Merhum Mustafa Fehmi Gerçeker (ö. 1950) Hilye-i Fahr-i alem adlı eserinde, ilahî san’atın bir lütfü ve ihsanı dediği Efendimizin gül yüzünü, muhtelif beyitlerde bakınız ne güzel tasvir ediyor:
Şîrin yüzü Fahr-i enbiya’nın
Bahşayiş-i sun’udur Huda’nın
Vurmuş yüze gönlünün safası
Aşıklara can verir ziyası
Parlak yüzünün beyazı parlak
Titrerdi yüzünde nür-ı mutlak
Parlar yüzünün bu penbe rengi
Gülzar-ı zeminde yoktu dengi
Mümkün mü gören o bînazîri
Gül renginin olmasın esiri
Baktıkça bakar, dalar hayale
Gözler doyamaz o meh cemale
Açmış o güzel yüzünde güller
Geysüsuna bağlıdır gönüller
Bir kerre gören o gül’izarı
Yad etmez olurdu lalezarı
Terlerse yanaklarında terler
Şebnemlere benziyordu derler
Kıpkırmızı taze gül açılmış
Gül üstüne inciler saçılmış
Bunlar ne kadar da hoş kokardı
Yârân arasında namı vardı.
Gülmüştü zaman onun yüzünden
Canlandı cihan onun yüzünden
Parlardı her an o gül yanaklar
Gül goncasıdır güzel dudaklar
Derler ki görüpte vasf edenler
Pek cazibeliydi vech-i server
Barizdi cemalinin kemali
Yok misali görülmek ihtimali.
Peygamberler Sultanı Efendimizin eşsiz güzelliğine temasla, onun mübarek ravzasına duyduğu hasreti dile getiren Yozgatlı Muhammed Said Fenni’nin şu duygu yüklü mısralarına kulak verelim:
Ya Resûlallah, diyor Fennî, Hz. Yusuf’un insanoğlunun en güzeli olduğu malumdur. Fakat cömertlerin cömerdi Mevlam seni ondan daha güzel yaratmıştır. Şayet senin o tertemiz mübarek kabrini dünya gözüyle görüp ziyaret etmeden ölecek olursam, toprak altında kemiklerim kıyame-te kadar ah ü figan eyler. Ben hadsiz hesapsız kusurlar işlemiş, yüzü kara, gönlü perişan, gözleri yaş dolu biriyim. Bu halimle kalkıp kapına geldim. Ne olur cömertliğini göster, bana da şefaat et!..
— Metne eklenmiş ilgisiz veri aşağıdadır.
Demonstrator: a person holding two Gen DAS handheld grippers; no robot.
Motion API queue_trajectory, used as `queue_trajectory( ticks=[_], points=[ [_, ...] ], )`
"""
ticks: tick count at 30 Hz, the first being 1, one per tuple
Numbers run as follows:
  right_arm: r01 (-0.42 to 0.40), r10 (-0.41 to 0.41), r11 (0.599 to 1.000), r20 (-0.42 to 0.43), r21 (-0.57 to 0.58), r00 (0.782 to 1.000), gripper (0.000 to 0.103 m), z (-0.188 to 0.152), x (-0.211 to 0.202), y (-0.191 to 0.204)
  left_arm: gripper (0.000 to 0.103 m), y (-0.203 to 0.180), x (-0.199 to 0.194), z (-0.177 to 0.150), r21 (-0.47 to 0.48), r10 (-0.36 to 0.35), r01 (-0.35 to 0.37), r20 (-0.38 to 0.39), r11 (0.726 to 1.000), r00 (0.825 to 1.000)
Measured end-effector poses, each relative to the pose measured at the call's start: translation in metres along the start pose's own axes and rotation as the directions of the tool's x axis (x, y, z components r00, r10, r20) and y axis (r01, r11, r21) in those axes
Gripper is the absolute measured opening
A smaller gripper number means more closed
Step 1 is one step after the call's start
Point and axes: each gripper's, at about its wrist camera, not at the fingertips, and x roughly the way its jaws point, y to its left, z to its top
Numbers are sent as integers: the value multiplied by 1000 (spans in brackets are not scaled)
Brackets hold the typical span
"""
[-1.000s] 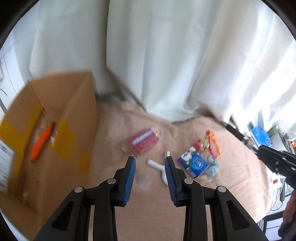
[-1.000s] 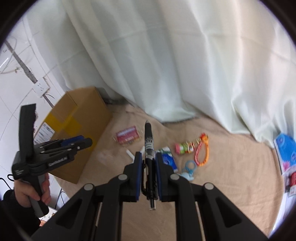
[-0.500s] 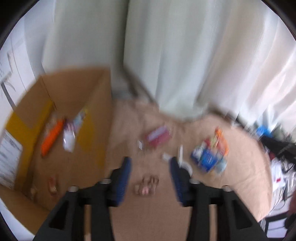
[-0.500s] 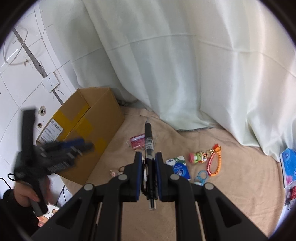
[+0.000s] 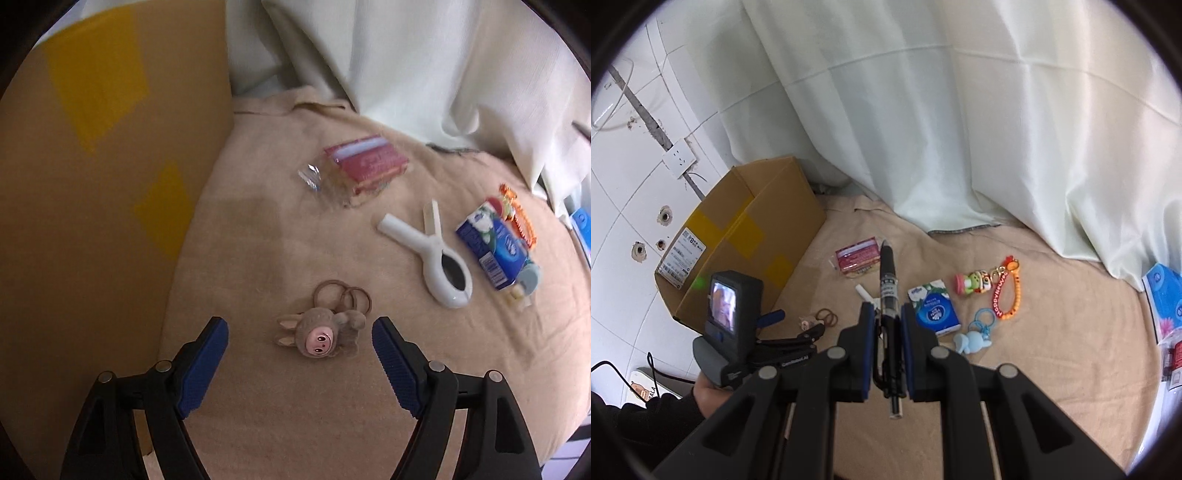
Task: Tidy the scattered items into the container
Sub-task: 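Carry the pig plush keychain and black pen over the cardboard box with both tools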
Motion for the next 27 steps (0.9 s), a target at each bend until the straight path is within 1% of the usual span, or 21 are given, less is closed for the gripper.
queue_trajectory(
  ticks=[1, 5, 7, 8, 10, 11, 13, 15, 17, 21, 23, 25, 27],
  points=[
    [1, -1, 1000, 0, 1, 1000, 17, 0, 0, 0, 81, -1, 3, 0, 3, -2, 2, -8, 1000, 1000],
    [4, -4, 1000, 0, 1, 1000, 17, 0, -1, 1, 81, -7, 12, -1, 41, 39, -38, -23, 998, 999],
    [4, -4, 1000, 0, 0, 1000, 17, 0, -1, 2, 80, -8, 13, -2, 55, 48, -47, -9, 997, 999],
    [5, -5, 1000, -4, -1, 1000, 17, 0, 0, 2, 79, -7, 12, -2, 55, 47, -47, -4, 997, 999],
    [3, -3, 1000, -10, 2, 1000, 17, 0, 2, 2, 50, -4, 8, -1, 40, 43, -43, 12, 998, 999],
    [3, -3, 1000, -12, 4, 1000, 17, -1, 3, 2, 47, -3, 5, 0, 34, 35, -35, 15, 999, 999],
    [2, -2, 1000, -13, 3, 1000, 17, -1, 4, 3, 47, -1, 1, 2, 29, 13, -14, 18, 999, 1000],
    [1, -1, 1000, -16, 3, 1000, 17, -1, 5, 3, 47, -1, -2, 4, 33, 26, -26, 21, 999, 999],
    [1, -1, 1000, -14, 1, 1000, 17, 0, 5, 5, 47, 1, -10, 9, 19, 6, -6, 19, 1000, 1000],
    [-2, 2, 1000, 4, -1, 1000, 17, 2, 1, 6, 47, 4, -52, 22, 7, -27, 27, 85, 1000, 996],
    [-3, 4, 1000, 10, -2, 1000, 17, 5, 1, 7, 47, 5, -72, 29, -2, -41, 41, 105, 999, 994],
    [-5, 5, 1000, 20, -6, 1000, 17, 7, -2, 8, 47, 7, -95, 37, -9, -56, 58, 133, 998, 990],
    [-8, 8, 1000, 34, -11, 999, 17, 10, -5, 9, 47, 7, -121, 48, -2, -55, 56, 171, 998, 984]
  ],
)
Hasendir gerçi ebna-yi beşerde Hazret-i Yusuf
Seni ahsen yaratmış Rabb-i Ekrem ya Resûlallah
Figaan eyler izamım ta be-mahşer ravza-i pakı
Ziyaret etmeden şayet ölürsem ya Resûlallah
Şefaat kıl, kerem kıl, pür kusurum kapma geldim
Siyeh rü, dil perişan dîde pür nem ya Resûlallah
Firas adlı bir sahabî vardı. O da Peygamber efendimizin bir şeyine sahip olmak istiyordu. Birgün Resûl-i ekrem’in yanına geldiğinde, önündeki bir tabaktan yemek yediğini gördü. Ve tabağı kendine hediye etmesini istedi. Rasülullah (s.a.) de hediye etti.
Hz. Ömer zaman zaman Firas’ın evine gider, “Hele şu tabağı bir getirin”, derdi. Resûl-i mücteba’nın mübarek ellerinin değdiği bu tabağı zemzemle doldurup kana kana içer; artan suları yüzüne gözüne serperdi.
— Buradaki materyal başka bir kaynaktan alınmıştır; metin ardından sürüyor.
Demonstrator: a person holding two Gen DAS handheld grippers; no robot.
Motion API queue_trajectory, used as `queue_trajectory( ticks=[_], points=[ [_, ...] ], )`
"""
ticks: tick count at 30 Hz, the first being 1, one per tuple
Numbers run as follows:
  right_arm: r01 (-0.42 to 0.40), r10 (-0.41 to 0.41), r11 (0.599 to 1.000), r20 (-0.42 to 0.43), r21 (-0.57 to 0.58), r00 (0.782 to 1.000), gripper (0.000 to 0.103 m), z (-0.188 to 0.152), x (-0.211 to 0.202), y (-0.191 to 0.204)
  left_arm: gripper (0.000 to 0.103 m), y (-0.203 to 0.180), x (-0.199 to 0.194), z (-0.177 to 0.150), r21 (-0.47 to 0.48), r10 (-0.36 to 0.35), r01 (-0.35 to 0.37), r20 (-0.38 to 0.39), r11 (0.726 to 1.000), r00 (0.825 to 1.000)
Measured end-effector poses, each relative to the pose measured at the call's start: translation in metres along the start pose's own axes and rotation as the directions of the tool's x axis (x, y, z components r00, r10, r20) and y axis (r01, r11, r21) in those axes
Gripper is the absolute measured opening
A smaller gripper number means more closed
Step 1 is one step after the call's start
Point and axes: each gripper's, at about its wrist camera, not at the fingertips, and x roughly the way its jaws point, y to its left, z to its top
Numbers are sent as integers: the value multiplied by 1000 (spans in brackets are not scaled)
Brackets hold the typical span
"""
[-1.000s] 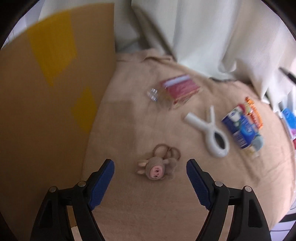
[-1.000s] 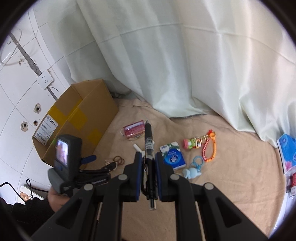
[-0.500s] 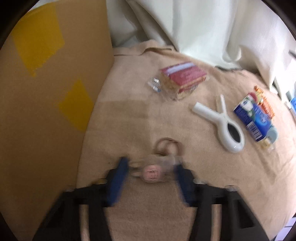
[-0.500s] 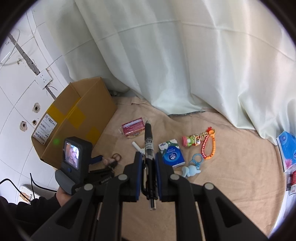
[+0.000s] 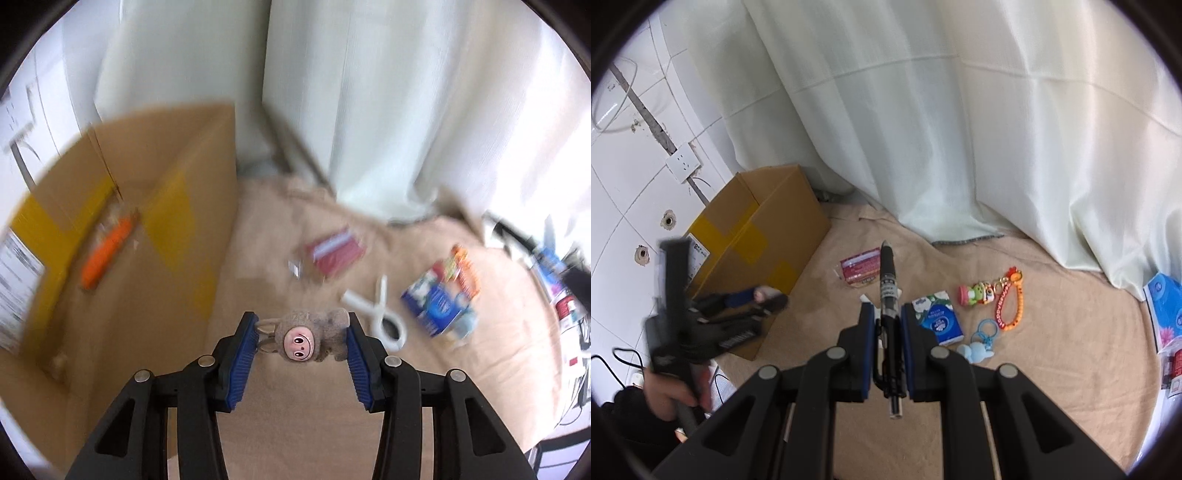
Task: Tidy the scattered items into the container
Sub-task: 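Carry the pig plush keychain and black pen over the cardboard box with both tools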
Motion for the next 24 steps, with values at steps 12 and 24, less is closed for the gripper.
queue_trajectory(
  ticks=[12, 24],
  points=[
    [-21, 23, 999, 61, -24, 998, 17, 17, -11, 4, 47, -1, -67, 38, -16, -16, 18, 98, 1000, 995],
    [-116, 141, 977, 136, -179, 981, 17, 71, -8, 61, 47, 58, -112, 71, -74, 95, -83, 183, 994, 978]
  ],
)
Bu aşık babanın oğlu Abdullah b. Ömer de, Resûl-i kibriyâ’ya bir başka meftundu. Peygamber hasretiyle onun gittiği yollarda yürür, onun oturduğu yerlerde oturur, onun altında dinlendiği ağaçları kurumasın diye sulardı.
Bu aşk, bu hasret, bu aşk ve hasretin hikayesi, asırlar boyu onun aşık ümmetini avutup teselli eden tatlı birer nağme oldu. Onu sevebilmek, onun aşk ve hasretiyle gözyaşı dökebilmek, onu bir kerecik olsun rüyada görebilmek onları bahtiyar etmeye yetti. Ne mutlu onu sevenlere, onu sevenleri sevenlere…
Ay dahî, güneş dahî,
Nûrundan Muhammed’in
Cümle şekerler tadı,
Tadından Muhammed’in. (SAV)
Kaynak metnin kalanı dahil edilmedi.